**EXERCISE REQUIREMENTS:**
Starting at the first line of the data below, write out each line exactly until you reach the line containing "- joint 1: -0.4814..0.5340", and include that line too.

**INFORMATION GIVEN:**
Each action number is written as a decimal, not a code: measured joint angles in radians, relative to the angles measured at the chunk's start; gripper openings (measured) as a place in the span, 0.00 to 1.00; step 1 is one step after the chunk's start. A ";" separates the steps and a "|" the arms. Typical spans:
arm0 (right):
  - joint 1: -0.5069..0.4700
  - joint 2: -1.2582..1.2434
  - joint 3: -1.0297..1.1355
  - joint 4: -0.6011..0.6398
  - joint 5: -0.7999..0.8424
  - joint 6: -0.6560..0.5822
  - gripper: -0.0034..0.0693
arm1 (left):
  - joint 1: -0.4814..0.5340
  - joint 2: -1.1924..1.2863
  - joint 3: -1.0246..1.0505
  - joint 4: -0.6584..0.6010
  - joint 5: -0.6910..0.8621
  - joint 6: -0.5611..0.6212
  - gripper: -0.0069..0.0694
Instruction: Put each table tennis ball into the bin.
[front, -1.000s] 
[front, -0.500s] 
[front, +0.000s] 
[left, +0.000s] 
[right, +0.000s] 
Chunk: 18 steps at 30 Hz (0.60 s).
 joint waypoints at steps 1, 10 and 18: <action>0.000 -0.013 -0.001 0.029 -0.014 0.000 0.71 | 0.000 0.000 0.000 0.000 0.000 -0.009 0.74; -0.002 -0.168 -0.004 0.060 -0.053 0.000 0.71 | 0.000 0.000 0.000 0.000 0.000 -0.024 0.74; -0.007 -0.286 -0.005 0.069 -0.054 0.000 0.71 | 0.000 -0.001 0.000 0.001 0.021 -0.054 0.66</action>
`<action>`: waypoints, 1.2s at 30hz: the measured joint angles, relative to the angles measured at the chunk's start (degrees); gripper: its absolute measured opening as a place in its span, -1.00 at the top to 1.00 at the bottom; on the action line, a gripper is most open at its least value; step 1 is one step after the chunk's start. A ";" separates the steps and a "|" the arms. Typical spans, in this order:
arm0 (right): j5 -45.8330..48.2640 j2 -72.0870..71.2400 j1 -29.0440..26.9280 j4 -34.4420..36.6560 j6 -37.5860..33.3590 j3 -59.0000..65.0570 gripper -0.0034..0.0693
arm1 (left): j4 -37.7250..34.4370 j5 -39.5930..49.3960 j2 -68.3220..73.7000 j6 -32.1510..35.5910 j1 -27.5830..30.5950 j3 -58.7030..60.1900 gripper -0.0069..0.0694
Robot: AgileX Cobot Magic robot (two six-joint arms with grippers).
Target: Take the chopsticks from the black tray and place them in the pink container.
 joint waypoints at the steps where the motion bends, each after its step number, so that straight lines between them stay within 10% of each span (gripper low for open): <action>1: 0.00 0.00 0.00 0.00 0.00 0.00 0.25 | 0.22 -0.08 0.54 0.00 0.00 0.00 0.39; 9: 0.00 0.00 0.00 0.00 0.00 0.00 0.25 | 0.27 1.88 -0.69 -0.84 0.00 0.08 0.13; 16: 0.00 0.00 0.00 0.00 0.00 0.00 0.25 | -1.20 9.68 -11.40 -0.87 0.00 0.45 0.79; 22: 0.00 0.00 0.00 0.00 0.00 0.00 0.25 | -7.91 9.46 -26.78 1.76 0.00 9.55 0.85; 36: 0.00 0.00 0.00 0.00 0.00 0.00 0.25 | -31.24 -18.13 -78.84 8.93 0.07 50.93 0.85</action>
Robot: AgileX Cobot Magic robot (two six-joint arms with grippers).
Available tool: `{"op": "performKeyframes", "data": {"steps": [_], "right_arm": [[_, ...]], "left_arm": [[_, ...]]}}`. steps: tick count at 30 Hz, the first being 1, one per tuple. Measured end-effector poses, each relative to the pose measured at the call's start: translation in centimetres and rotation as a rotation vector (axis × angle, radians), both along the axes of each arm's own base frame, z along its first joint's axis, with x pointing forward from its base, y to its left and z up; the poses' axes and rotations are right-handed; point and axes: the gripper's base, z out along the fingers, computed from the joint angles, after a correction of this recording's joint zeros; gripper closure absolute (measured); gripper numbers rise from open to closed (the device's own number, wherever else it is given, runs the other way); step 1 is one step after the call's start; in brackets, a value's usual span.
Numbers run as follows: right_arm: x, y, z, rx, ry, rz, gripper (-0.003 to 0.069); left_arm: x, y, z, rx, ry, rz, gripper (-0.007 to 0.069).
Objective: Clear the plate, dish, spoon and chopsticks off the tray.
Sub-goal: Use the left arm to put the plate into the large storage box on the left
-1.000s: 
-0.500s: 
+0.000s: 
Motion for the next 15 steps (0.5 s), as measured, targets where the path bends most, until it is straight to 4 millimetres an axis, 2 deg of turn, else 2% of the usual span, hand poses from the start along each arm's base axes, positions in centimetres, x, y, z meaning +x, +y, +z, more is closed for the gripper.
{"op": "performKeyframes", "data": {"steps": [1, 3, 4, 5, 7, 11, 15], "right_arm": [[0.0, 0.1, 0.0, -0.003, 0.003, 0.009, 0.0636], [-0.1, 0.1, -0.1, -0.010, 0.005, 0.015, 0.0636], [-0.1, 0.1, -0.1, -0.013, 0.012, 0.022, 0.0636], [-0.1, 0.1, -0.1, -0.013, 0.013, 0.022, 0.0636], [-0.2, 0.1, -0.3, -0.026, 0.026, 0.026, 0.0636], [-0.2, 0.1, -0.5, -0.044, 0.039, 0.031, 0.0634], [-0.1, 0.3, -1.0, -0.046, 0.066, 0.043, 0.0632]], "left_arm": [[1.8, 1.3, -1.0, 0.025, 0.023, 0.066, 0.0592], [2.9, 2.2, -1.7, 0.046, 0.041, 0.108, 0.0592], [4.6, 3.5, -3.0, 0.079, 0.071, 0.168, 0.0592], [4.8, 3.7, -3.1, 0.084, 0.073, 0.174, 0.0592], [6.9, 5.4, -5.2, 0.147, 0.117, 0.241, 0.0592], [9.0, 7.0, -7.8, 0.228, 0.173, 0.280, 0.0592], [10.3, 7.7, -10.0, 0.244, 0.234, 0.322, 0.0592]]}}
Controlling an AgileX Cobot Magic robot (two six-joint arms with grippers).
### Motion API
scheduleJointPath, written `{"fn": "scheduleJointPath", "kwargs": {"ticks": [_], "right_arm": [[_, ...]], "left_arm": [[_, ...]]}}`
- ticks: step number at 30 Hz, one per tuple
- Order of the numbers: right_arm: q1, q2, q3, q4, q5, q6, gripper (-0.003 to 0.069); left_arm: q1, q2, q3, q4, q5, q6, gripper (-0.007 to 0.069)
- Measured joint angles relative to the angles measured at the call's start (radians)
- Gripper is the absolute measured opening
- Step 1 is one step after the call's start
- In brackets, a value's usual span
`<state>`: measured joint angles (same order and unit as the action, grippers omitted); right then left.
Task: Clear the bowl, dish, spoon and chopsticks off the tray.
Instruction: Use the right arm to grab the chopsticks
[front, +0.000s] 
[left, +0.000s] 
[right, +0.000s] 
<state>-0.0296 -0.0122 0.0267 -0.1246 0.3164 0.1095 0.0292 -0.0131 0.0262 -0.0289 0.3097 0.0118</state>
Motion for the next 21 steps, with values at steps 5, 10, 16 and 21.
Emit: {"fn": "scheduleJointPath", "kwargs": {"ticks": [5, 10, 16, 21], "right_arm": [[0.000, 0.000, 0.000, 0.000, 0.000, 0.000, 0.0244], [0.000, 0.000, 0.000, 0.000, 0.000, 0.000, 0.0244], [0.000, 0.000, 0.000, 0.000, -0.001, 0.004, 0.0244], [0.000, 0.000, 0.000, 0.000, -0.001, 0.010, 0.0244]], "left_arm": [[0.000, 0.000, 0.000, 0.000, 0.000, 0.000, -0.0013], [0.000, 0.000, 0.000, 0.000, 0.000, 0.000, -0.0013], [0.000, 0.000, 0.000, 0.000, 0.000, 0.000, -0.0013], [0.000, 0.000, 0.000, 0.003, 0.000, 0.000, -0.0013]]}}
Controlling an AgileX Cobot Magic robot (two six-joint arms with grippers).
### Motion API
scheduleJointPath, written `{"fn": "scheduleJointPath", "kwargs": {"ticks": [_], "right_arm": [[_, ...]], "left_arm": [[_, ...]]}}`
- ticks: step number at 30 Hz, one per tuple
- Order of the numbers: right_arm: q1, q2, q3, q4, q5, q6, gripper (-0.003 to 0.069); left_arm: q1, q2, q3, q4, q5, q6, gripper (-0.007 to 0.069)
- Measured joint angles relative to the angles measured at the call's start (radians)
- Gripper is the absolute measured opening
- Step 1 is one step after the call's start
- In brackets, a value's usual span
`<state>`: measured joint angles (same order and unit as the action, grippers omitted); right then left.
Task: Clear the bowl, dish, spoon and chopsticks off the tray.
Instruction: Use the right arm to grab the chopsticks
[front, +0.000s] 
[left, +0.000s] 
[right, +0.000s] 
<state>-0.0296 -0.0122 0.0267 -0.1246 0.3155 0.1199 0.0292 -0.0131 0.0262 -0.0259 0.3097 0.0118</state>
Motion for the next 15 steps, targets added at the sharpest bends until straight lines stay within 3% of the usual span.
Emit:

**COMPLETED TASK:**
Each action number is written as a decimal, not a code: measured joint angles in radians, relative to the angles measured at the chunk's start; gripper openings (measured) as a place in the span, 0.00 to 1.00; step 1 is one step after the chunk's start. A ";" separates the steps and a "|" the arms. Typical spans:
arm0 (right):
  - joint 1: -0.5069..0.4700
  - joint 2: -1.2582..1.2434
  - joint 3: -1.0297..1.1355
  - joint 4: -0.6011..0.6398
  - joint 5: -0.7999..0.8424
  - joint 6: -0.6560..0.5822
  - gripper: -0.0034..0.0693
arm1 (left):
  - joint 1: -0.4814..0.5340

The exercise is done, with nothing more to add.